Reproduce the records below in their entirety, exactly as shown.

Top of Task inputs

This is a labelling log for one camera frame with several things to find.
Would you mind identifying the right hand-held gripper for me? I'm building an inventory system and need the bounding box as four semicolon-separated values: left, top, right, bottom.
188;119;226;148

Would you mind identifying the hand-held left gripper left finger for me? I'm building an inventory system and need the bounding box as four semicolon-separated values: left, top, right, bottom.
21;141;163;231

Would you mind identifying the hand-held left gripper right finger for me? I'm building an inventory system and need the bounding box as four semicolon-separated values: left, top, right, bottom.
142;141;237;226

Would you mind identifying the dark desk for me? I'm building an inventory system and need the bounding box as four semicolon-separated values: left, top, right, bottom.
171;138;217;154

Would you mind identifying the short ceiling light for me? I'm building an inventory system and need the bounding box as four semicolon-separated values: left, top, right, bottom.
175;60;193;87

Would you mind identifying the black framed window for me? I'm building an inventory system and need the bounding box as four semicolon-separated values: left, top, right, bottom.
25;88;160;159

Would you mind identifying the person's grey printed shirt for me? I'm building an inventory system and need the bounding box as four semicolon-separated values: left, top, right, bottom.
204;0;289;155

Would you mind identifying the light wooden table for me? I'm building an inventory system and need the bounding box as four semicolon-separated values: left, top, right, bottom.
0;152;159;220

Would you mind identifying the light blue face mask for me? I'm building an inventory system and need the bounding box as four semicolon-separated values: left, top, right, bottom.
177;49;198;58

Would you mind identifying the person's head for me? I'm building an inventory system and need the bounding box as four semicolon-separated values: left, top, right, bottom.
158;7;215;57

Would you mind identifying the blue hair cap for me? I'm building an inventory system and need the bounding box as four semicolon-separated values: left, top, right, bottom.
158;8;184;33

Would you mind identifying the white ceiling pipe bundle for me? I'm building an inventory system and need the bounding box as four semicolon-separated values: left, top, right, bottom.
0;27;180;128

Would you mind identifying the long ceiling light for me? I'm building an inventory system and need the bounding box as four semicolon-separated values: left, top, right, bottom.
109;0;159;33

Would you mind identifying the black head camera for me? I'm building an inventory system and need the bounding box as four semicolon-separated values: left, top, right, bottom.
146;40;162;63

Bottom of Task inputs

Finished exercise:
This is a labelling log for one camera frame with several things to find.
Would you mind identifying the right hand-held gripper for me? I'm building an inventory system and need the bounding box as four semicolon-separated values: left, top, right, bottom.
188;119;226;148

Would you mind identifying the hand-held left gripper left finger for me? I'm building an inventory system and need the bounding box as four semicolon-separated values: left, top, right, bottom.
21;141;163;231

Would you mind identifying the hand-held left gripper right finger for me? I'm building an inventory system and need the bounding box as four semicolon-separated values: left, top, right, bottom.
142;141;237;226

Would you mind identifying the dark desk for me? I'm building an inventory system and need the bounding box as four semicolon-separated values: left, top, right, bottom.
171;138;217;154

Would you mind identifying the short ceiling light for me? I'm building an inventory system and need the bounding box as four semicolon-separated values: left, top, right, bottom.
175;60;193;87

Would you mind identifying the black framed window for me? I'm building an inventory system and need the bounding box as four semicolon-separated values: left, top, right, bottom.
25;88;160;159

Would you mind identifying the person's grey printed shirt for me? I'm building an inventory system and need the bounding box as four semicolon-separated values: left, top, right, bottom.
204;0;289;155

Would you mind identifying the light wooden table for me? I'm building an inventory system and need the bounding box as four semicolon-separated values: left, top, right, bottom.
0;152;159;220

Would you mind identifying the light blue face mask for me? I'm building an inventory system and need the bounding box as four semicolon-separated values: left, top, right, bottom.
177;49;198;58

Would you mind identifying the person's head for me? I'm building an inventory system and need the bounding box as four semicolon-separated values: left, top, right, bottom.
158;7;215;57

Would you mind identifying the blue hair cap for me? I'm building an inventory system and need the bounding box as four semicolon-separated values: left, top, right, bottom.
158;8;184;33

Would you mind identifying the white ceiling pipe bundle for me? I'm building an inventory system and need the bounding box as four semicolon-separated values: left, top, right, bottom.
0;27;180;128

Would you mind identifying the long ceiling light for me? I'm building an inventory system and need the bounding box as four semicolon-separated values: left, top, right, bottom.
109;0;159;33

Would you mind identifying the black head camera for me? I'm building an inventory system and need the bounding box as four semicolon-separated values: left, top, right, bottom.
146;40;162;63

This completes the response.